The glass is thick and smooth. Cold sweat slides down the sides, coating my hand as I raise it for yamas.
The liquid inside is a foggy white like watered-down milk. My ice has already melted. I let my upper lip barely touch it, faking a sip before sneakily sliding my glass over to Josh. He drinks quickly to hide the fact that he’s drinking or two and I am able to return to my sweet, familiar wine instead of the burning atomic bomb that is tsipouro.
Dancing begins. A fast bouzouki and melodic guitar signals for us to approach the dance floor. The men take turns dancing around a full glass of the alcohol, showing off their skills.
The naturally outgoing Josh, made even more so with the confidence of alcohol, takes his turn in the center flailing his arms and spinning legs.
The music speeds up, the music is a higher pitch.

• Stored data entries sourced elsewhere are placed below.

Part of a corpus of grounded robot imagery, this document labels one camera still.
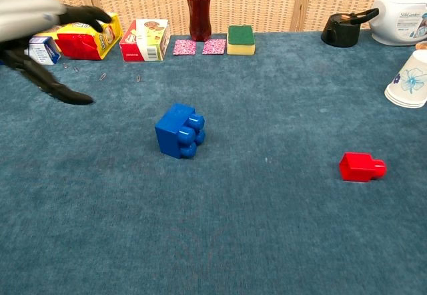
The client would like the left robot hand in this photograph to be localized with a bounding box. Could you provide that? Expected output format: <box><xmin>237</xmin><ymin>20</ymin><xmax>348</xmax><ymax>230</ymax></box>
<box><xmin>0</xmin><ymin>0</ymin><xmax>113</xmax><ymax>106</ymax></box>

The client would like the blue building block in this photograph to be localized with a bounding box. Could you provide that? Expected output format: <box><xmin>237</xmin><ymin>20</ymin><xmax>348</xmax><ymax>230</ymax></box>
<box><xmin>154</xmin><ymin>103</ymin><xmax>206</xmax><ymax>160</ymax></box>

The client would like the red building block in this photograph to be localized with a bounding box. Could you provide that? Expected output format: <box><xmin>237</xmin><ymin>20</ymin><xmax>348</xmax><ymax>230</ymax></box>
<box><xmin>338</xmin><ymin>152</ymin><xmax>387</xmax><ymax>183</ymax></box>

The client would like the blue white toothpaste box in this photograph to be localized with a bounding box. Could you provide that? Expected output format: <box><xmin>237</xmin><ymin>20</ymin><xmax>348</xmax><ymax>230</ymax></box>
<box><xmin>27</xmin><ymin>36</ymin><xmax>63</xmax><ymax>66</ymax></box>

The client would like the yellow red Lipo box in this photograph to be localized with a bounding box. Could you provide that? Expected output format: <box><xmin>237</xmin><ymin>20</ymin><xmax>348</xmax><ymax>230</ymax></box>
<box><xmin>55</xmin><ymin>12</ymin><xmax>123</xmax><ymax>61</ymax></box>

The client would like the red white snack box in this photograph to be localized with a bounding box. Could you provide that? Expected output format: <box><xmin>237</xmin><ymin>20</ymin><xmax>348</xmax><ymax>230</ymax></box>
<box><xmin>119</xmin><ymin>19</ymin><xmax>171</xmax><ymax>63</ymax></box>

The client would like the pink patterned coaster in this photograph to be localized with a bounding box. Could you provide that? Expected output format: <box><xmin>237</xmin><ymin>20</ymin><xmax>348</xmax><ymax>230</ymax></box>
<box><xmin>172</xmin><ymin>39</ymin><xmax>198</xmax><ymax>56</ymax></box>
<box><xmin>201</xmin><ymin>38</ymin><xmax>228</xmax><ymax>56</ymax></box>

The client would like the cola bottle red cap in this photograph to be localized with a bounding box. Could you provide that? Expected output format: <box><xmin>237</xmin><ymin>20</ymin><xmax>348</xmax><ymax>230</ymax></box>
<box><xmin>185</xmin><ymin>0</ymin><xmax>213</xmax><ymax>42</ymax></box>

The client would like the green yellow sponge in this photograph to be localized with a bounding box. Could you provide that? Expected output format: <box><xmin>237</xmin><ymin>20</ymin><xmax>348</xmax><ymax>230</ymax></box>
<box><xmin>226</xmin><ymin>25</ymin><xmax>256</xmax><ymax>56</ymax></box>

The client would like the wicker folding screen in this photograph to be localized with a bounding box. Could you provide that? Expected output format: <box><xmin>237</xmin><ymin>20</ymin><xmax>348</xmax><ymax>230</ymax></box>
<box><xmin>0</xmin><ymin>0</ymin><xmax>427</xmax><ymax>36</ymax></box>

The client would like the blue table carpet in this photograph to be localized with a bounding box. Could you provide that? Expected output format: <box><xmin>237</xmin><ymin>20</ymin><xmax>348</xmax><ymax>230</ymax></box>
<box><xmin>0</xmin><ymin>29</ymin><xmax>427</xmax><ymax>295</ymax></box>

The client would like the white wet wipes tub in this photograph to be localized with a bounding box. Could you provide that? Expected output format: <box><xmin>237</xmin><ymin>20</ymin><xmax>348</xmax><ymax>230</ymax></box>
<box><xmin>368</xmin><ymin>0</ymin><xmax>427</xmax><ymax>47</ymax></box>

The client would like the flower print paper cup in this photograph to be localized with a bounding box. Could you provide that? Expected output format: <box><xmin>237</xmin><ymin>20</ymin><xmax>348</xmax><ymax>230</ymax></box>
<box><xmin>384</xmin><ymin>49</ymin><xmax>427</xmax><ymax>109</ymax></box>

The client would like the black lid with handle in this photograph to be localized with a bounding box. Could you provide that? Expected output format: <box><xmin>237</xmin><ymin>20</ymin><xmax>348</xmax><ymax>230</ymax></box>
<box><xmin>320</xmin><ymin>7</ymin><xmax>380</xmax><ymax>48</ymax></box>

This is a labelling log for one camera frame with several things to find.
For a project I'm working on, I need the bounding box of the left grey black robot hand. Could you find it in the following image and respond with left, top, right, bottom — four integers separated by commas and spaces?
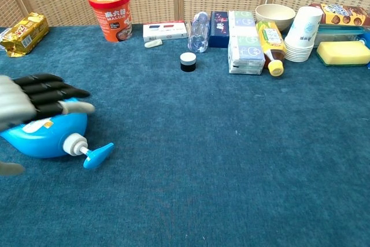
0, 73, 96, 176

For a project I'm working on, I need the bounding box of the blue pump detergent bottle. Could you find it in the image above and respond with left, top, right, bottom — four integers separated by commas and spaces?
0, 98, 116, 170

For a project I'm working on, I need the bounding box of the gold snack packet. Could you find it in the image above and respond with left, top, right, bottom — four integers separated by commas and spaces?
0, 12, 50, 58

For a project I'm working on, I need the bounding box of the red instant noodle cup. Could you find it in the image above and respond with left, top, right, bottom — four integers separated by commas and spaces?
87, 0, 134, 43

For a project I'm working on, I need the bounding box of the small white wrapped candy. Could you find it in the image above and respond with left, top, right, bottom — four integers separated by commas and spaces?
144, 39, 164, 49

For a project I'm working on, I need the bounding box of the white flat box red blue print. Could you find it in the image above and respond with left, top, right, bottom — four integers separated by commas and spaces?
142, 20, 189, 43

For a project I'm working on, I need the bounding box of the black jar white lid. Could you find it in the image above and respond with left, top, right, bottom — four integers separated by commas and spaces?
180, 52, 197, 72

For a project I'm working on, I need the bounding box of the blue carpet table cover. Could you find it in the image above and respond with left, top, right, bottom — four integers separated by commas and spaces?
0, 23, 370, 247

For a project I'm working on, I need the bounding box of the clear plastic water bottle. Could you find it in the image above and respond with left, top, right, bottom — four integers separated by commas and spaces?
187, 11, 211, 54

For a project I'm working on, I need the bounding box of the dark blue box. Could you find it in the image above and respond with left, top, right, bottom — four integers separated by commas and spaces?
208, 10, 230, 49

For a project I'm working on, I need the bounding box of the green white tissue pack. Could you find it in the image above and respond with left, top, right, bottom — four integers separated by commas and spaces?
228, 10, 258, 37
227, 34, 266, 75

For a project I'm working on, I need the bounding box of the tea bottle yellow cap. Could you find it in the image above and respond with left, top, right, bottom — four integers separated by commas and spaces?
255, 20, 287, 78

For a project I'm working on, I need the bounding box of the beige bowl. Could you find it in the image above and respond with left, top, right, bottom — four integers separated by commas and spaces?
254, 3, 297, 32

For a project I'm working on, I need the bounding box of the stack of white paper cups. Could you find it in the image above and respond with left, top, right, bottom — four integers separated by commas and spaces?
284, 6, 324, 63

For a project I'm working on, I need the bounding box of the clear container blue lid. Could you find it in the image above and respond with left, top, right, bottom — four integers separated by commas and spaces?
314, 24, 367, 47

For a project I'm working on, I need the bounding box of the yellow green sponge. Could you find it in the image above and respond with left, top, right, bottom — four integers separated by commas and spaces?
316, 40, 370, 68

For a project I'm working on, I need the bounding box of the chocolate cookie box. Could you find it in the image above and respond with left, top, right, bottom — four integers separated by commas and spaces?
308, 2, 370, 27

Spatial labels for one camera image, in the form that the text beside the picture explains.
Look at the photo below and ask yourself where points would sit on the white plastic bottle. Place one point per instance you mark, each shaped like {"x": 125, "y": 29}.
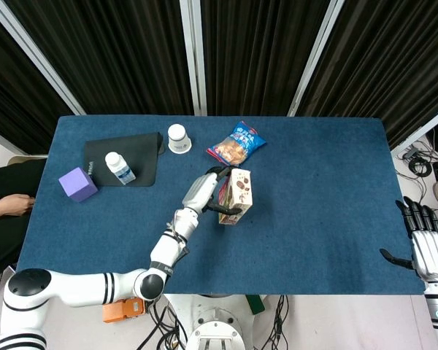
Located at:
{"x": 119, "y": 169}

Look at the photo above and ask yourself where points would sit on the blue table cloth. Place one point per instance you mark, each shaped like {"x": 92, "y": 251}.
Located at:
{"x": 314, "y": 226}

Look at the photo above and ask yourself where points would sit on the orange foot pedal box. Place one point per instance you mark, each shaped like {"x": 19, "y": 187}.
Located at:
{"x": 126, "y": 311}

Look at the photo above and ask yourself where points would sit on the white paper cup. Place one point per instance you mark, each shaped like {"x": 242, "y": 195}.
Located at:
{"x": 179, "y": 140}

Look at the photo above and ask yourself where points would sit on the person black clothing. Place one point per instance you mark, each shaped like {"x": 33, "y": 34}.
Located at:
{"x": 7, "y": 237}

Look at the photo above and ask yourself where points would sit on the green block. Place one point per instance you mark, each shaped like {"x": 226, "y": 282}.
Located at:
{"x": 255, "y": 304}

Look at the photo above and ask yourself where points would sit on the white frame post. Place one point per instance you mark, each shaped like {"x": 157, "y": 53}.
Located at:
{"x": 194, "y": 54}
{"x": 314, "y": 62}
{"x": 423, "y": 129}
{"x": 40, "y": 62}

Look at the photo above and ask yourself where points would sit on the beige chair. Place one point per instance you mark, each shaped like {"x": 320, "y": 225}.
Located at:
{"x": 23, "y": 159}

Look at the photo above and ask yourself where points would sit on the purple foam cube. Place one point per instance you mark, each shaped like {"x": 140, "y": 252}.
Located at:
{"x": 76, "y": 186}

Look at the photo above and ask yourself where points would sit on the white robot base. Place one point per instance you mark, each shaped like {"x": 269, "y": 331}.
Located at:
{"x": 215, "y": 328}

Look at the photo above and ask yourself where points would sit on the black mouse pad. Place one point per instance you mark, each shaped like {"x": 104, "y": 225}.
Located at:
{"x": 142, "y": 156}

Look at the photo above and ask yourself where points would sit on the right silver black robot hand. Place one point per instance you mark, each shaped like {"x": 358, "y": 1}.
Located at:
{"x": 434, "y": 255}

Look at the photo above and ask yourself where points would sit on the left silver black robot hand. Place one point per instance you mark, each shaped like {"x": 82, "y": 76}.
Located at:
{"x": 200, "y": 191}

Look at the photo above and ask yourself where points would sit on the blue snack bag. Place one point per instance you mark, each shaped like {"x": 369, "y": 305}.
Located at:
{"x": 237, "y": 146}

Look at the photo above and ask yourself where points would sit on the black curtain panel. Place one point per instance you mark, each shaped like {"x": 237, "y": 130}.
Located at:
{"x": 113, "y": 54}
{"x": 387, "y": 65}
{"x": 255, "y": 54}
{"x": 14, "y": 91}

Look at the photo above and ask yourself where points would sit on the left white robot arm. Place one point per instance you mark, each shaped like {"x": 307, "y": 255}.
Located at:
{"x": 80, "y": 288}

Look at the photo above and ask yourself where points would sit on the person bare hand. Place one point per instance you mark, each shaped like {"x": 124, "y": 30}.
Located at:
{"x": 12, "y": 205}

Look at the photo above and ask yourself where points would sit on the yellow red cookie box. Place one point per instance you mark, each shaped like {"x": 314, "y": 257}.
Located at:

Josh drops to his hands and attempts to pick up the frosty glass with just his mouth and drain it.
A dainty crunch is barely heard over the music and Josh is now holding his mouth, laughing. He cut his lip when he bit straight through the thick glass.
He is unembarrassed. In fact, he is proud. Later, he will fall asleep holding yet another glass and that will shatter too. He won’t even wake up. He is in a tsipouro-enduced, blissful, sleep.